I seem to be asking a lot of questions lately! A huge thanks for all of your opinions.

I'm stuck with a protagonist and their goal. Any guidance would be appreciated!

Goal: Joe, my protagonist (11 yrs. old) wants Dad to hang out with him like he used to before Dad's new job has taken up all of his time. And turn d him into a cranky beast.

Set up:

Joe goes on a camping trip for his bday with his mom and family friends, but his dad cannot accompany them , as his new job has an important deadline. Dad promises to come up the next day, but again, has to postpone due to work. Joe thinks of ways to interest his Dad in him, rather than his job and to spend time together like they used to.
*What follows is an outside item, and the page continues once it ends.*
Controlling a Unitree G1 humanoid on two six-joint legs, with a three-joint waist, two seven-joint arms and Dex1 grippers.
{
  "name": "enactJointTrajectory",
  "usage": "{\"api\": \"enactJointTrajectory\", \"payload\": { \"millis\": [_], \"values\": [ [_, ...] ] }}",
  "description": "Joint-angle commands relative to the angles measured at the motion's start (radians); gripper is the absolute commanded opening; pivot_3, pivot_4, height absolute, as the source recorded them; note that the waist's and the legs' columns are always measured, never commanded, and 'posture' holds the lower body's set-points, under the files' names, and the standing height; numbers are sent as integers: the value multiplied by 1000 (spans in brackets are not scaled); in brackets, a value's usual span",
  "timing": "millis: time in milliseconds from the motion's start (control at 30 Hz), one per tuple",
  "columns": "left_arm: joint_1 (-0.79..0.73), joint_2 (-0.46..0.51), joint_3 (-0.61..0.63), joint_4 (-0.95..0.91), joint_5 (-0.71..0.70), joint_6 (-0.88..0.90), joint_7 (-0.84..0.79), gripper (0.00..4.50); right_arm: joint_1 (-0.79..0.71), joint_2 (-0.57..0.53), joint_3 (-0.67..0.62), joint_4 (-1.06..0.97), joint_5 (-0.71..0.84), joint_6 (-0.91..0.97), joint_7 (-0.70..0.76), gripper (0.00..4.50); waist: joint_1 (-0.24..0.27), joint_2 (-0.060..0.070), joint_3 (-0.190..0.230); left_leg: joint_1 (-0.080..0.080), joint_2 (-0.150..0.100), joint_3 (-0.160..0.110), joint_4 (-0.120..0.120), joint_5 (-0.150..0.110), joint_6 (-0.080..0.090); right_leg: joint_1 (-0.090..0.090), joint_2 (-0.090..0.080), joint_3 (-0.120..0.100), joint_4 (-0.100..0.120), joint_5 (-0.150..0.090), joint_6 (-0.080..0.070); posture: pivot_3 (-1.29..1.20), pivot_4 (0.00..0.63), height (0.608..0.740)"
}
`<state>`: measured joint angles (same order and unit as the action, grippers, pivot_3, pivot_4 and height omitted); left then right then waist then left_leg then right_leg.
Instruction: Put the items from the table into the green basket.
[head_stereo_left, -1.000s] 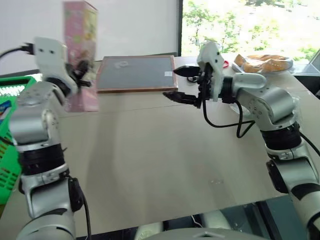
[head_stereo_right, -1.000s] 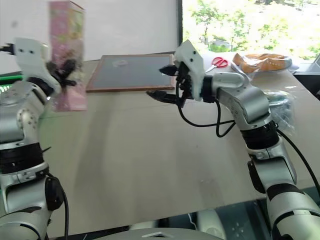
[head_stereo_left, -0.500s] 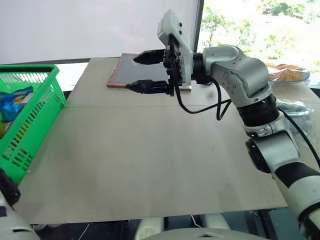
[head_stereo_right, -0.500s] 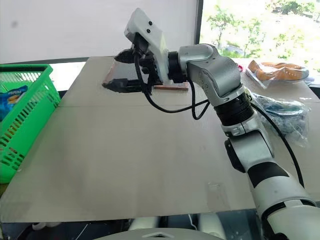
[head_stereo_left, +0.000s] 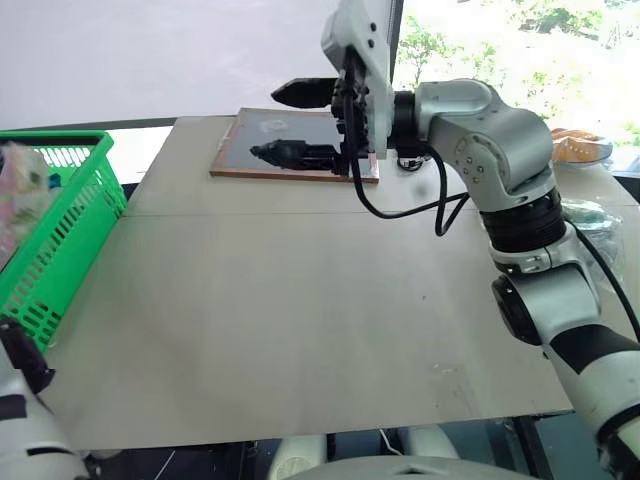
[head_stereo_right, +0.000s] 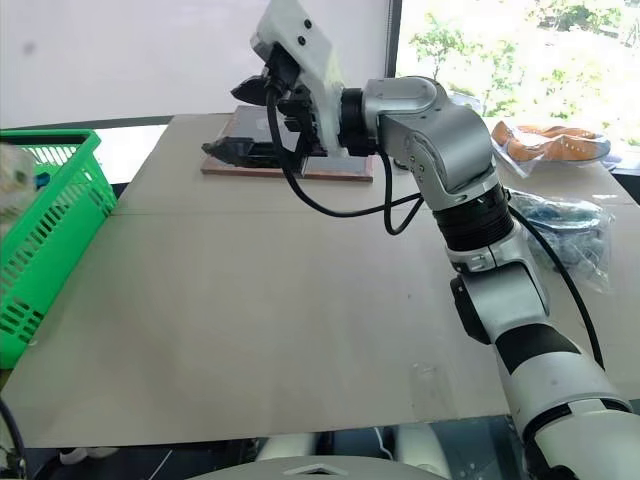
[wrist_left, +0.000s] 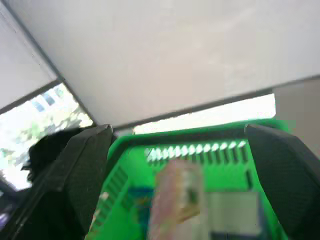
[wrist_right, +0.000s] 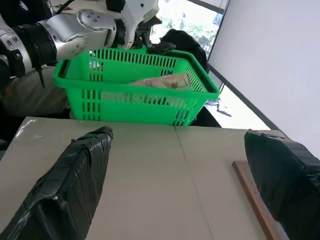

problem: Right before my first plot point, Dad actually shows up! He even gives Joe a BDay gift! But his Dad is still distracted with job obligations and is constantly on his cell, cranky and not the 'old' Dad Joe misses. ultimately, Dad must leave, so Joe takes drastic measures to win back his dad, propelling his journey.

Am I allowed to have Dad even show up? This overworked, cranky Dad isn't the one Joe wants, but technically, does his Dad showing up mean Joe is achieving his goal? And way too soon?

Any insight would be great!  needing fresh eyes on this one!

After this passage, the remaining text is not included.